Oil and gas sector contributed 18% to total US national corrosion cost. Detailed for this sector, the study showed that the activity for transporting and storage of gas and liquid contributing the highest corrosion cost (79,6%), followed by refining activities (14,8%), and exploration to production (5,6%), Table 1. The study also has conservatively estimated that total corrosion cost doubled by indirect cost. Both studies agree that effective corrosion control can save up to 40% of total corrosion cost. Effectivity of corrosion control program is determined by how much of indirect cost can be saved, Figure 3. Table 1a. Cost of Corrosion in United States Oil and Gas Sector (CC Technologies, 2002)

Different corrosion cost distribution in Japan can be explained further in economic aspects of respective industries (e.g. transportation, manufacturing, oil and gas, energy, infrastructure) compared with United States.

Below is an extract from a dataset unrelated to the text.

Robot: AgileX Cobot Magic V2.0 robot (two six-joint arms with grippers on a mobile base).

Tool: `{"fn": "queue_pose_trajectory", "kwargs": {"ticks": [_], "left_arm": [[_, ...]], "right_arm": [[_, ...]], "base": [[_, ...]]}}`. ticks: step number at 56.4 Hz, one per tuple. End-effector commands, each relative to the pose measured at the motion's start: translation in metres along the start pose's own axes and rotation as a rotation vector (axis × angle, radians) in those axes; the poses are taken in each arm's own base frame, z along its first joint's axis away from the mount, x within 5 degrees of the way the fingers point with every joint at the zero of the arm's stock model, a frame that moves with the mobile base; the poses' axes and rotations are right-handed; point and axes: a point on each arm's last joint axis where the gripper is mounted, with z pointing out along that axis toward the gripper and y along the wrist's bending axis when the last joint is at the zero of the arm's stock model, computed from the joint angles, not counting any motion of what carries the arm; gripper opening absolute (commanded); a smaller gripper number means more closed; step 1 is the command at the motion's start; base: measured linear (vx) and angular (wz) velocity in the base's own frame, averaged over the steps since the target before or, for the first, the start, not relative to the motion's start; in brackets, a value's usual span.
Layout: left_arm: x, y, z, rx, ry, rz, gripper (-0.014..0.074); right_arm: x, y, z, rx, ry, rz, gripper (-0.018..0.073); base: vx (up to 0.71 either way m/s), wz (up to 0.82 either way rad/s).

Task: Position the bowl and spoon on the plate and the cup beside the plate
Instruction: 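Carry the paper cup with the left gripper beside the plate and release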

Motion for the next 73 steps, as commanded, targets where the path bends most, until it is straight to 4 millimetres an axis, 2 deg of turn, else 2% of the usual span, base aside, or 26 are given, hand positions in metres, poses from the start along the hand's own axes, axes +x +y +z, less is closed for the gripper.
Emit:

Figure 3. Corrosion Control Cost Distribution and Measurement of Effectivity

If we can conservatively make a simple assumption, that oil and gas economic characteristic relatively similar, corrosion control and management in Indonesia perform as well as in US and both technical and legislative regulation as strict as in United States, corrosion cost (direct and indirect) in Indonesia oil and gas sector estimated to reach 1,12% of Indonesia Gross Domestic Product (GDP). This figure if we extrapolated to Indonesia GDP in 2006 4 equals to USD 3,74 billion. Cost saving through better corrosion control programs equals to USD 1,5 billion.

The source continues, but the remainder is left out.